Amiga Power: The Album With Attitude - Review by Lee Tyrrell

Amiga Power Cover

A review of the spiffing Amiga Power double-CD set, celebrating one of the most beloved magazines of the Amiga era.


In 2020, as I write this, video games are among the most popular and lucrative media formats worldwide. Ever since the earliest commercial titles, the industry has powered through an alarming number of digital revolutions. From the popularisation of VR titles and online arenas to the ongoing growth of processing power, gaming has rarely stayed stagnant. Bringing such electronic entertainment into the home was itself a big step forward in the mid-70s, with systems like the ZX Spectrum and Commodore 64 ready to refresh audiences once more at the beginning of the 80s. Throughout that decade, some of the first diehard gamers, groups and scenes were born.

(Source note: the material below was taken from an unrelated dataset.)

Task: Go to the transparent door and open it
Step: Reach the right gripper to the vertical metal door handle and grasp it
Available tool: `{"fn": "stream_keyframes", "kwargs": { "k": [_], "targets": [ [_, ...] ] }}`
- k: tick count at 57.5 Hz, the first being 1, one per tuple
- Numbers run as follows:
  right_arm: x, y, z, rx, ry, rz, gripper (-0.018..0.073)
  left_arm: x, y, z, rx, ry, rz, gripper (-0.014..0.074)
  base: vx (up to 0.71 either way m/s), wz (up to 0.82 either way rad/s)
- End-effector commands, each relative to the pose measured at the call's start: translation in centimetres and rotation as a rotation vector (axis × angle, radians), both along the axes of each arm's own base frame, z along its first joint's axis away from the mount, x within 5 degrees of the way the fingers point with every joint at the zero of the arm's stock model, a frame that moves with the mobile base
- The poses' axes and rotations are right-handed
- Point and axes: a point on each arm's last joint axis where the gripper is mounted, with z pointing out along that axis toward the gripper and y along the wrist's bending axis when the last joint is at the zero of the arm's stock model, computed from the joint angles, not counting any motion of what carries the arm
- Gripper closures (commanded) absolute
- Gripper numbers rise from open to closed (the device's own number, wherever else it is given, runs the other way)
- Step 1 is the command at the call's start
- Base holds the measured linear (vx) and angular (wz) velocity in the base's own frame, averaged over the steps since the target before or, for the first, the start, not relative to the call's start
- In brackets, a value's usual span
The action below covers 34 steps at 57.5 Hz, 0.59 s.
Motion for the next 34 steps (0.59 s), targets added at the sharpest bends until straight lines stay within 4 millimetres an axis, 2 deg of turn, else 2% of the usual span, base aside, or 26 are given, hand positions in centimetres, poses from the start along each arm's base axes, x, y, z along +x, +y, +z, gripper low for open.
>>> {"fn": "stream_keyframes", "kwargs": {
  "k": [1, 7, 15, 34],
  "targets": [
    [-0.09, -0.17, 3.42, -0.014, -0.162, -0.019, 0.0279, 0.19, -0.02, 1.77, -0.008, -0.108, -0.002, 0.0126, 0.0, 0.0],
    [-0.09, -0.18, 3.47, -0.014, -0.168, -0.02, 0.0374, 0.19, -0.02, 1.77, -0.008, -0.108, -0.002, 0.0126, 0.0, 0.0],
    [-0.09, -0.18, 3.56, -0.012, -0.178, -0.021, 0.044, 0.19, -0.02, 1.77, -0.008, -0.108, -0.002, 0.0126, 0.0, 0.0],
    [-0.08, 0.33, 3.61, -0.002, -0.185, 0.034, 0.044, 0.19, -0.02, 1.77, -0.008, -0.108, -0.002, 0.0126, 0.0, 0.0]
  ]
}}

For many, the Amiga is already distant history. As eager players currently clamber for the recently-released PS5, its ancestors are all too often forgotten about. In fact, when released in 1985 (and particularly two years later, when the 500 model hit the market), Commodore’s Amiga range of personal computers was a digital revolution all of its own. Their graphics were outstanding, they allowed for beautiful sound and the library of available games was eclectic to say the least. Across various iterations, the Amiga stayed on the shelves for nearly eleven years, but many enthusiasts continue to make new games, and try to get the most from its hardware.

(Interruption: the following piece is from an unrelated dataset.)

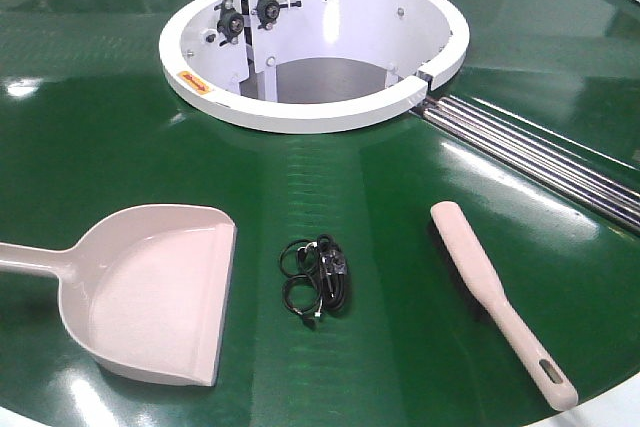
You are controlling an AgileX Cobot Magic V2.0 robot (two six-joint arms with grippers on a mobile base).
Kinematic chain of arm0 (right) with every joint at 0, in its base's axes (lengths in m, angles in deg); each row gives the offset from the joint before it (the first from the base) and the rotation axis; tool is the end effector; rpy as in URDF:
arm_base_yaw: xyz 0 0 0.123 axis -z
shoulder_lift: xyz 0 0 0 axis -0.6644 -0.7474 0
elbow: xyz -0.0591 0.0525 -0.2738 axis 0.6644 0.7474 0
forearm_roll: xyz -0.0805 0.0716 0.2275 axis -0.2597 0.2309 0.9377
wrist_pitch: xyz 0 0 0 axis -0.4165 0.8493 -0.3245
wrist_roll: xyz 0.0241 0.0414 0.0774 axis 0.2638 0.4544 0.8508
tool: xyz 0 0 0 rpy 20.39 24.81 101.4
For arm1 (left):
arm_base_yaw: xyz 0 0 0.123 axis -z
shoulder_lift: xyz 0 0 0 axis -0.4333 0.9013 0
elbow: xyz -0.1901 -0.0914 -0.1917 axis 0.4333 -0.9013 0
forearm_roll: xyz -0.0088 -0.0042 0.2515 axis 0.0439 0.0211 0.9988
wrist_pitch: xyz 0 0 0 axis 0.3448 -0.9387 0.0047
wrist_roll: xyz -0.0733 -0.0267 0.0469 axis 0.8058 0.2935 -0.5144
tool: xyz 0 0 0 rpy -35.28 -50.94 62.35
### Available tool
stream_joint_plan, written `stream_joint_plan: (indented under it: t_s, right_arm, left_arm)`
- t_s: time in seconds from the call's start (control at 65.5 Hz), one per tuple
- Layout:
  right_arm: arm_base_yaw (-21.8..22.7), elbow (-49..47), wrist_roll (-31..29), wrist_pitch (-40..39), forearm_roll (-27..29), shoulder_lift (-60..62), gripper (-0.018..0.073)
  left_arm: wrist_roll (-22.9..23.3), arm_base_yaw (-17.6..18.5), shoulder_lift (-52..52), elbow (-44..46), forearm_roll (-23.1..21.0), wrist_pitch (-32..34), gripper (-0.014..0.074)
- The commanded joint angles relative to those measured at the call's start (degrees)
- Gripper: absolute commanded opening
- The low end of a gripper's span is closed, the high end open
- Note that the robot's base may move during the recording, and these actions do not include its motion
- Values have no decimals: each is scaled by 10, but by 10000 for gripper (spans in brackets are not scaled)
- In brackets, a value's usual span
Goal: Clean and inspect green conveyor with broom and dustpan
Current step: 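Move the left gripper toward the pink dustpan handle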
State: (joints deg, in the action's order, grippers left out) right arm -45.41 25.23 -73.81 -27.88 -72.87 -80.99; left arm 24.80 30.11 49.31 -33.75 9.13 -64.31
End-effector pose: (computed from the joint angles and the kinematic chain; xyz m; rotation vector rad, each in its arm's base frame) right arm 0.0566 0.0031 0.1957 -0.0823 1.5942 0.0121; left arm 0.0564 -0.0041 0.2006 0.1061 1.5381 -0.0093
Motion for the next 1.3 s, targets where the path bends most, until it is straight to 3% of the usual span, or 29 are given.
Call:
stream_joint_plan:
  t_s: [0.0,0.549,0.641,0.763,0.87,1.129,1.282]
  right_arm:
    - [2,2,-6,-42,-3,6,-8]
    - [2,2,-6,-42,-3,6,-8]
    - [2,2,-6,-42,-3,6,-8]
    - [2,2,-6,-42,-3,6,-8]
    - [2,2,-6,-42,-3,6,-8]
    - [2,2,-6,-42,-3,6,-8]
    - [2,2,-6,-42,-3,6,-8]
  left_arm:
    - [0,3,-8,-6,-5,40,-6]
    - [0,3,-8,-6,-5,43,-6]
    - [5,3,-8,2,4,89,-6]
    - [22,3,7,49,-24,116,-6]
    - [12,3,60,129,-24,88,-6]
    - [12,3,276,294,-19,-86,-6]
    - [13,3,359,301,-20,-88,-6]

The dedication of such communities should never be underestimated. Amiga Power, an early-90s magazine that came to personify the mood and wit of Britain’s computer gaming scene, is a prime example of that. Its sixty-five issues, published between ’91 and ’96, were a continual source of refreshingly honest reviews (often brutal) and much-loved features. But that’s only scratching the surface of Amiga Power’s achievements, which include funding games simply because they wanted to play them, creating an in-depth meta- universe of original characters, getting tangled in some interesting legal disputes and even hosting competitions that could lead to top-level design and development jobs.

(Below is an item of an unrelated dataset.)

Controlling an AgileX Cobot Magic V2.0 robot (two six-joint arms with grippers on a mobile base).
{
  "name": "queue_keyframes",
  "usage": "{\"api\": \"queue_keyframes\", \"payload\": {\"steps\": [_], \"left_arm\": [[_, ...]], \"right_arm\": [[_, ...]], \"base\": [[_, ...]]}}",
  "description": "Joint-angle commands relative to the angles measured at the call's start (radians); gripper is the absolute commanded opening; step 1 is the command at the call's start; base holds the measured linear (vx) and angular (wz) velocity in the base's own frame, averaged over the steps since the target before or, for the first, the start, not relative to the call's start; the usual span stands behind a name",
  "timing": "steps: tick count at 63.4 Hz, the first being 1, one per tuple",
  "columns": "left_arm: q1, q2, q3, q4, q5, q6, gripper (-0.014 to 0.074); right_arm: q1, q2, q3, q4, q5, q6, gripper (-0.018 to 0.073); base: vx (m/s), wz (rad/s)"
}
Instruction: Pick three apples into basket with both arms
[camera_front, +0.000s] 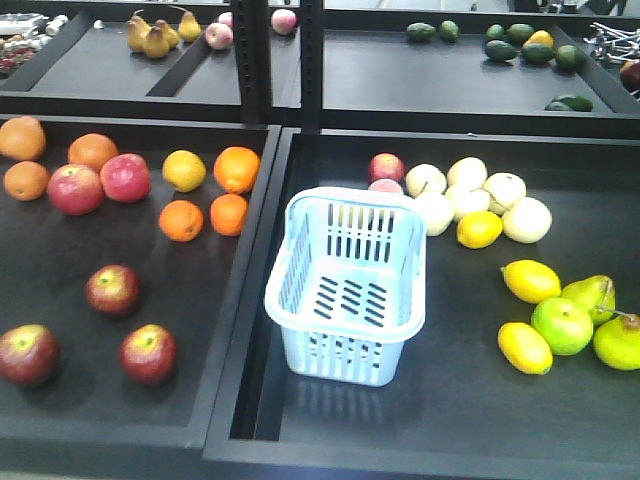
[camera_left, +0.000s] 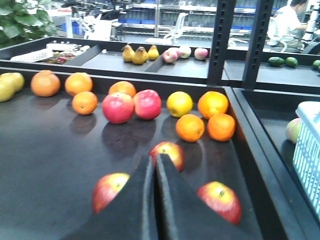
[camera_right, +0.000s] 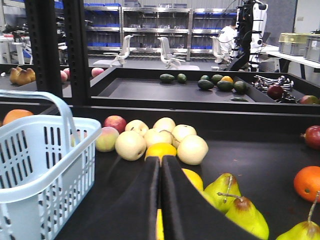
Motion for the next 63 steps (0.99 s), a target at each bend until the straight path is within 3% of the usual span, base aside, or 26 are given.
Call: {"api": "queue_keyframes", "payload": {"steps": [1,63], "left_arm": [[-0.006,-0.016,0.009,-0.001,-0.070,-0.007,-0.0006],[-0.006,-0.016,0.009,-0.001,-0.070,-0.007,-0.0006]], "right_arm": [[-0.007,-0.013,0.014,-0.013,-0.078,-0.009,-0.0004],[-0.007,-0.013,0.014,-0.013,-0.078,-0.009,-0.0004]], "base": [[0.13,-0.14],[0.09,-0.07]]}}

The Commodore Amiga was legendary in its time; so much so that magazines like Amiga Power could build a large and rabid fanbase of readers across the UK. Before the widespread use of the internet, such publications were revered as sacred texts. In the 80s, players leafed through copies of Your Sinclair, CRASH and Zzap!64 religiously, setting the stage for huge, international gaming communities that today thrive on social media. Amiga Power had its own proto-memes, burned into the minds of its audience, that predate modern trends, and took an active hand in the ongoing development of the scene. Therefore, it’s no surprise that, over twenty years later, a double album celebrating the magazine’s influence was comfortably crowdfunded through Kickstarter.


Amiga Power: The Album with Attitude perfectly captures the spirit of that magical mag, across two discs of remixes from some of the best VGM composers and remixers of all time. Game music aficionados will instantly recognise names like Ben Daglish, Jeroen Tel, Barry Leitch, Tim Wright (aka CoLD SToRAGE), Mark Knight (aka TDK), Chris Huelsbeck and Allister Brimble – many of whom I’ve been fortunate enough to welcome onto my podcast, The Sound Test. But even that impressive list is only the beginning. There are thirty-five tracks in total, boasting the talents of too many people to even bother counting, and all of them bring something unique to the table.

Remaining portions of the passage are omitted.